Khoshnevis v. Toyota Motor Sales, U.S.A. CA2/8 ( 2021 )


Menu:
  • Filed 4/30/21 Khoshnevis v. Toyota Motor Sales, U.S.A. CA2/8
    NOT TO BE PUBLISHED IN THE OFFICIAL REPORTS
    California Rules of Court, rule 8.1115(a), prohibits courts and parties from citing or relying on opinions
    not certified for publication or ordered published, except as specified by rule 8.1115(b). This opinion
    has not been certified for publication or ordered published for purposes of rule 8.1115.
    IN THE COURT OF APPEAL OF THE STATE OF CALIFORNIA
    SECOND APPELLATE DISTRICT
    DIVISION EIGHT
    VAHID KHOSHNEVIS,                                               B301461
    Plaintiff and Appellant,                               (Los Angeles County
    Super. Ct. No. BC554887)
    v.
    TOYOTA MOTOR SALES,
    U.S.A., INC.,
    Defendant and Respondent.
    APPEAL from an order of the Superior Court of Los
    Angeles County, Mark V. Mooney, Judge. Affirmed.
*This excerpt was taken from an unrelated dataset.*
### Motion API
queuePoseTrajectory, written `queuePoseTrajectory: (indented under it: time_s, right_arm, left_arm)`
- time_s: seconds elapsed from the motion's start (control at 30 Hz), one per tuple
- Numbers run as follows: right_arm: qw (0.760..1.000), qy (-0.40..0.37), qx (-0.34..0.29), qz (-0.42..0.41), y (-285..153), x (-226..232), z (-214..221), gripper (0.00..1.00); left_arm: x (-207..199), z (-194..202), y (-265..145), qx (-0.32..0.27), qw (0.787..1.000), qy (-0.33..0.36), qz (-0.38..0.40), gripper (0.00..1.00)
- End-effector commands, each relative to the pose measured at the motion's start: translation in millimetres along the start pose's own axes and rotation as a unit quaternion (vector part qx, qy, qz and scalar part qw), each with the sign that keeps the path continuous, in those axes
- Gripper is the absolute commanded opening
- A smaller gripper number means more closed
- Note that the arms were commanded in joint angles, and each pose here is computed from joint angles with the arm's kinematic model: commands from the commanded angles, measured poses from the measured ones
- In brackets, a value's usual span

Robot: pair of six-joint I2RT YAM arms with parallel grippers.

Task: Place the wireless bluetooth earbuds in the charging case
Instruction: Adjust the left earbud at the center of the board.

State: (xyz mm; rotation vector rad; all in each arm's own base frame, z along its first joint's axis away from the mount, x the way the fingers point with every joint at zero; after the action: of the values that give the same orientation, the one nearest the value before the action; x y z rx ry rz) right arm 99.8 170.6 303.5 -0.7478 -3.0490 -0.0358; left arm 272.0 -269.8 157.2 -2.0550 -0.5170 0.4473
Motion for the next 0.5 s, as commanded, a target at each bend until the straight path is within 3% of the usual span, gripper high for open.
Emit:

    Rosner, Barry & Babbitt, Hallen D. Rosner, Arlyn L.
    Escalante; Strategic Legal Practices and Payam Shahian for
    Plaintiff and Appellant.
    Horvitz & Levy, John A. Taylor, Jr., Joshua C. McDaniel;
    Sutton & Murphy, Thomas M. Murphy and Krisann K. Aquino
    for Defendant and Respondent.
    ______________________
    Vahid Khoshnevis appeals the trial court’s order shifting
    costs after a jury awarded him less than the amount he would
    have received had he accepted a pretrial offer to compromise
    pursuant to Code of Civil Procedure section 998.1 Appellant
    challenges the court’s cost-shifting order on the ground the offer
    to compromise was invalid under section 998. We affirm.
    FACTUAL AND PROCEDURAL BACKGROUND
    Khoshnevis leased a vehicle from Toyota. He had to bring
    it in for service six times because the check engine light blinked
    continuously. After about a year, he demanded that Toyota
    repurchase the vehicle. Toyota declined to do so. In August
    2014, Khoshnevis filed a complaint against Toyota alleging
    violations of the Song-Beverly Consumer Warranty Act, Civil
    Code section 1790 et seq., commonly known as California’s
    “lemon law.”
    Before trial, Toyota offered to settle the action and served
    an offer to compromise pursuant to section 998. Toyota offered to
    pay Khoshnevis $20,857.27 in restitution and $10,000 in attorney
    fees, and to take the vehicle back. In return, Toyota wanted
    Khoshnevis to deliver the car with clear title, file a request for
    dismissal of the action, and sign a general release. The offer was
    presented on pleading paper under the caption of the lawsuit.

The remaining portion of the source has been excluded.